+++ Entries shown

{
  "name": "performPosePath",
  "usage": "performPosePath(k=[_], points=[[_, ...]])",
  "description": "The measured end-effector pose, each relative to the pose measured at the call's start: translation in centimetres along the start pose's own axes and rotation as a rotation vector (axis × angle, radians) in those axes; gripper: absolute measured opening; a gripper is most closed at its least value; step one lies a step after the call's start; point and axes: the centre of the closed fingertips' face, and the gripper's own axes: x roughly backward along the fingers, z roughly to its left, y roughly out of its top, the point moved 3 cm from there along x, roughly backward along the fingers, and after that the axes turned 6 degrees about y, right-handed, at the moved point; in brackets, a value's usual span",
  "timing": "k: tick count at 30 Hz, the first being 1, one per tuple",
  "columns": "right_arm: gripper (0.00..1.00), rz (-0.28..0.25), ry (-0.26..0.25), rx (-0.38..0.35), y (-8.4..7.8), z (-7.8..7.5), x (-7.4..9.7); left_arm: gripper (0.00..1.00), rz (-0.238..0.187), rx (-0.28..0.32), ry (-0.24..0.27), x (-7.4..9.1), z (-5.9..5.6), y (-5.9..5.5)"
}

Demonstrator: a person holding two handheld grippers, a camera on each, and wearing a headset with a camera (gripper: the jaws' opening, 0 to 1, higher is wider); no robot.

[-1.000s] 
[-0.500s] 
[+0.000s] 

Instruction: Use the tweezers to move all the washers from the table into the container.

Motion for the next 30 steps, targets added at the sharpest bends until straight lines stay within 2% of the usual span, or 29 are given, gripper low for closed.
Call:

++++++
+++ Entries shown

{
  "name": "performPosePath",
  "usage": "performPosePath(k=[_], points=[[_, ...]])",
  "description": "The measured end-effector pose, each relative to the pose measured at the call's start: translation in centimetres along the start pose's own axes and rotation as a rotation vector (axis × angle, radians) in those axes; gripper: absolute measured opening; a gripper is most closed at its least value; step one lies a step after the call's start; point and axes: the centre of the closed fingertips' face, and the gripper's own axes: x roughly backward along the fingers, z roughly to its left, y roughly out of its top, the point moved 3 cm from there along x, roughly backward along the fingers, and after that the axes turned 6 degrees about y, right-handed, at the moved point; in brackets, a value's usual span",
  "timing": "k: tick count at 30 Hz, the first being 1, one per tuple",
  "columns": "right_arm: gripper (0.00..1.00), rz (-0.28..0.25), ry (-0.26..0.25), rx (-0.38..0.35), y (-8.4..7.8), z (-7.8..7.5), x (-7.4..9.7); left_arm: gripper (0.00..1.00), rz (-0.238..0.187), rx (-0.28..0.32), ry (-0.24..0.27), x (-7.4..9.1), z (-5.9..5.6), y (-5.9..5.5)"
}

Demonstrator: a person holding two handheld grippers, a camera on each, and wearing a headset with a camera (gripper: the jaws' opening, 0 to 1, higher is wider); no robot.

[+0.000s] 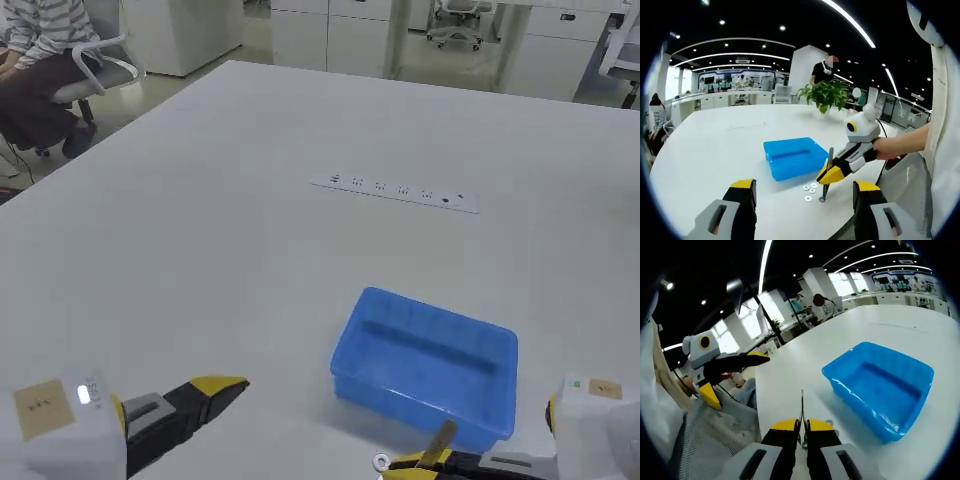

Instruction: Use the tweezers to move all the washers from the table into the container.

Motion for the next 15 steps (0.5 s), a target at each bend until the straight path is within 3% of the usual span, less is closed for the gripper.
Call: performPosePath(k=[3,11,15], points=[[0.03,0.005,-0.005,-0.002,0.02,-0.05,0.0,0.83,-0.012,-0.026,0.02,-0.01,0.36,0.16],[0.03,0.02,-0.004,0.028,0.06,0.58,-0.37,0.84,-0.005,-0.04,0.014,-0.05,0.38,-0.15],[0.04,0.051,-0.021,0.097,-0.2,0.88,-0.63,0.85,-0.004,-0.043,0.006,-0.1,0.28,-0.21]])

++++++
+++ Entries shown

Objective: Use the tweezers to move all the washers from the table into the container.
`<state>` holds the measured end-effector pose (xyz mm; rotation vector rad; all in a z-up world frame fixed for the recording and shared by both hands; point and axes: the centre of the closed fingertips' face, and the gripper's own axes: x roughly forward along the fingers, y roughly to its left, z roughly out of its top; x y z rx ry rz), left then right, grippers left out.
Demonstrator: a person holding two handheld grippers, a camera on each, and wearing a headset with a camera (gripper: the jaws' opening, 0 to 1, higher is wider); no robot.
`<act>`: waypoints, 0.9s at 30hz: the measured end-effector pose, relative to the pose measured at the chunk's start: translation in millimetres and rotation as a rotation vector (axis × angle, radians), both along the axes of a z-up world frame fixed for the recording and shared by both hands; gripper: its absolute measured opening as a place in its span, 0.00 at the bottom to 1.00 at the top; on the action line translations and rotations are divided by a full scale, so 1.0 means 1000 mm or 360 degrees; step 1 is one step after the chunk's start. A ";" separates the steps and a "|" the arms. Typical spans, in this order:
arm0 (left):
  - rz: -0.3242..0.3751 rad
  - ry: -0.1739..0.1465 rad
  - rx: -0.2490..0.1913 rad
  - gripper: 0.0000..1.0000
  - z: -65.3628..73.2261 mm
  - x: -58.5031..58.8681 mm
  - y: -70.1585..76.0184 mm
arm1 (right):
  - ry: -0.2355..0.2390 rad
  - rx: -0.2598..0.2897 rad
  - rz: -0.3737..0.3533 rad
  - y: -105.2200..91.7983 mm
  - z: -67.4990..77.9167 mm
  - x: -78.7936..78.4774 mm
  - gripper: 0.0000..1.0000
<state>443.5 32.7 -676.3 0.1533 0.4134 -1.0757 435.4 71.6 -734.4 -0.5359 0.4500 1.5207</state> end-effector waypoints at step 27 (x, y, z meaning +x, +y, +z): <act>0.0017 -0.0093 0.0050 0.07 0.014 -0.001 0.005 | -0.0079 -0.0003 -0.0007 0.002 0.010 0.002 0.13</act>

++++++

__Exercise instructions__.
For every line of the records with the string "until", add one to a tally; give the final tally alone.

__Task answer__.
2